Il y a quelque chose de troublant, poignant, émouvant dans la fidélité. Et ce peu importe le contexte : amour, amitié, travail, lieu de vacances ou boulangerie du coin… C’est de fidélité dont parle avant tout l’exposition intitulée « Compagnons de route », à voir jusqu’au 20 juillet à la galerie Jeanne Bucher Jaeger, 53 rue de Seine à Paris. La fidélité d’un galeriste pour des artistes : celle de Jean-François Jaeger pour les talents qu’il a connus, soutenus, suivis. Ces talents s’appellent Nicolas de Staël, Jean Dubuffet, Mark Tobey, Asger Jorn, Youla Chapoval, Maria Helena Vieira da Silva… La liste est longue. Et pour cette expo, Véronique et Emmanuel Jaeger, les enfants de Jean-François Jaeger, ont privilégié les artistes dont les œuvres ont été acquises à la galerie par le Centre Pompidou. Plus subtil encore : l’accrochage fait écho à l’hommage que rend justement le Centre Pompidou – jusqu’en mai 2020 – aux marchands d’art moderne et contemporain, dont la galerie Jeanne Bucher Jaeger fait partie.

Révélation, passeur et claque

« (…) Ne disposant d’aucun pouvoir de création, nous sommes placés aux avant-postes, premiers à subir le choc d’une révélation dans l’atelier ; à l’assimiler en vue d’accomplir notre rôle de passeur (…) » Ces mots sont extraits du préambule du catalogue de l’expo « Dialogue avec des compagnons de route », rédigé en 2000 par Jean-François Jaeger. Il résume bien la claque que peut être une œuvre encore jamais montrée au public et la complicité qui s’établit, peu à peu, entre le « marchand » et le peintre ou le sculpteur qu’il accompagne.
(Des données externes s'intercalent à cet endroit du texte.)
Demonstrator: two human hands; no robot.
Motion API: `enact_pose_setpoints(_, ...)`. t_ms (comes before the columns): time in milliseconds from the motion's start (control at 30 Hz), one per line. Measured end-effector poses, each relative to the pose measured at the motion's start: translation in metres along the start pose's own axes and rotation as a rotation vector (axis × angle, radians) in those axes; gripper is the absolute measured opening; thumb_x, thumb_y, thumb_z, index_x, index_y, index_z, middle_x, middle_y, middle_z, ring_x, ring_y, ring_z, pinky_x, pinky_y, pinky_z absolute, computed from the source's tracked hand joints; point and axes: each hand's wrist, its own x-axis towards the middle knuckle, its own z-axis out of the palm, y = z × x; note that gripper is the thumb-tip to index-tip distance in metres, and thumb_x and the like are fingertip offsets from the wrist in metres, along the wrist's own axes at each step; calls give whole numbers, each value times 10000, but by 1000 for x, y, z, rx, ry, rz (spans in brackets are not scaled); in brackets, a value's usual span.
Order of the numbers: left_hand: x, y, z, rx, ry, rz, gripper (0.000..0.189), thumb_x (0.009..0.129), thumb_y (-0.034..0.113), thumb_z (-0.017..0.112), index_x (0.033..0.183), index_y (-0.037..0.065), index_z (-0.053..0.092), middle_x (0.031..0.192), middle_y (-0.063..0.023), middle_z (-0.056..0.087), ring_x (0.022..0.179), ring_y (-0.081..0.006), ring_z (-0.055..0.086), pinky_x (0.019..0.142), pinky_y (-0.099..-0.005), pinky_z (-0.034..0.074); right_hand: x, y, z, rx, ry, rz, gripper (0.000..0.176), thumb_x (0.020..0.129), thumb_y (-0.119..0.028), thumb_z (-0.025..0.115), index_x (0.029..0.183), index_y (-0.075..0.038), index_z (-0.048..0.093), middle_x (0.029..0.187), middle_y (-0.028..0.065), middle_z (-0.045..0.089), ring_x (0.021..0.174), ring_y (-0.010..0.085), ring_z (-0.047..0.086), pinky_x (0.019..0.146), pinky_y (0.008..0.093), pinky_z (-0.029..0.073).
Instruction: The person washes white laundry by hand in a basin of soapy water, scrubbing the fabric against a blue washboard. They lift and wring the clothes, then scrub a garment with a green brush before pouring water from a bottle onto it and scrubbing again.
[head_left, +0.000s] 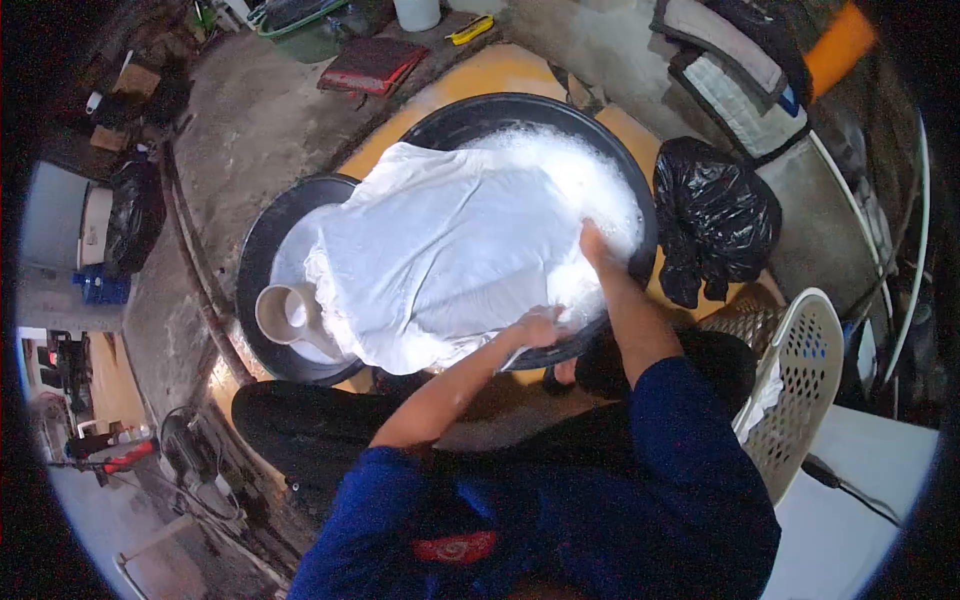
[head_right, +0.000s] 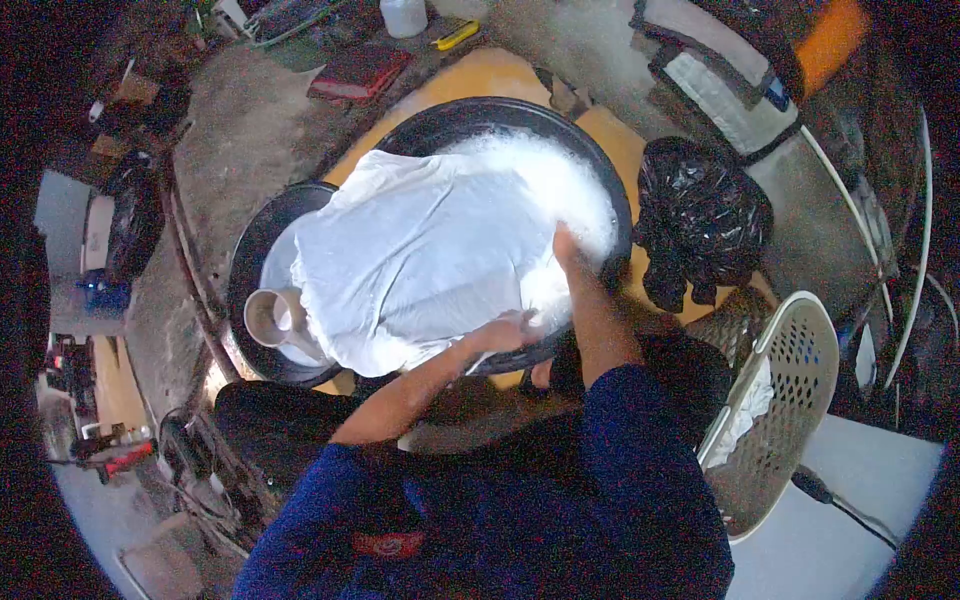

Le visiteur se fait flâneur…

Avec ces « Compagnons de route », le visiteur se fait flâneur. Il déambule entre une nature morte de Staël, qui fait de l’œil à une coupe peinte par Pagava, et une toile d’Asger Jorn accrochée dans le bureau – laissé ouvert – d’Emmanuel Jaeger. Le tout sous la protection de « La Garde des anges », signée Vieira da Silva. Pas la peine d’être incollable en art moderne et contemporain pour venir à la galerie Jeanne Bucher Jaeger. Ce qui prime, c’est l’émotion que les œuvres suscitent. Le visiteur a carte blanche quant à l’interprétation du travail des artistes. Mais s’il souhaite en savoir plus, glaner quelques anecdotes d’époque, l’équipe de la galerie est une source d’informations intarissable et fidèle au passé qu’elle sait si bien recomposer.